- **What you have to do**
The line containing "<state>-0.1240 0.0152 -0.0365" marks the start; return it and every line after it in the listing below, exactly, through the last.

- **Available data**
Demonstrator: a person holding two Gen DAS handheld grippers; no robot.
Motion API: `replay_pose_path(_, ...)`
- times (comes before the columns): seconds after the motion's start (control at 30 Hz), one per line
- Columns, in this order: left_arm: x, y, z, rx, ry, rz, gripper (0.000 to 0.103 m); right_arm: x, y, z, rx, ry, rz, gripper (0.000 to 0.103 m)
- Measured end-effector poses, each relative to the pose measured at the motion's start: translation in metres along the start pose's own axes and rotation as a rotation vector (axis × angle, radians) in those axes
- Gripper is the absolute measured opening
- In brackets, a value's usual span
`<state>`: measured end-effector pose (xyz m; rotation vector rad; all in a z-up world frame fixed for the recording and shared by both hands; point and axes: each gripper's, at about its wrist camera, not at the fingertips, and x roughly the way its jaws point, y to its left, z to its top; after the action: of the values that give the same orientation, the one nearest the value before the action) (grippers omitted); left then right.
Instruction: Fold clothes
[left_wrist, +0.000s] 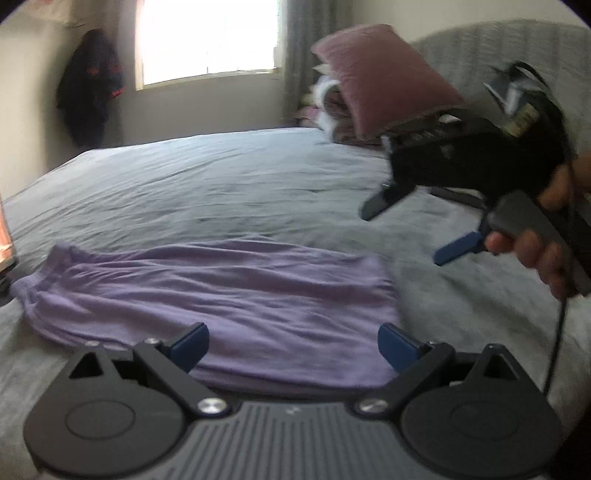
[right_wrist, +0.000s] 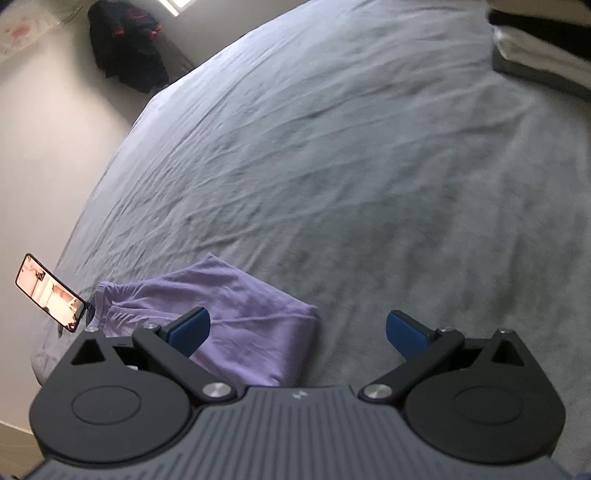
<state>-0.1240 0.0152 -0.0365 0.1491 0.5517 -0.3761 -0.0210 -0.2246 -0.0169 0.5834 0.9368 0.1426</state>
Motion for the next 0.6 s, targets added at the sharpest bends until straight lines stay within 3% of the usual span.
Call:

- **Task response**
<state>-0.1240 0.0152 -0.0365 0.1491 0.5517 -0.3761 -0.0210 -0.2246 -0.0169 0.5834 0.9368 0.1426</state>
Motion for the next 0.6 s, targets added at the sharpest bends until straight lines stay within 3% of the usual span.
Call:

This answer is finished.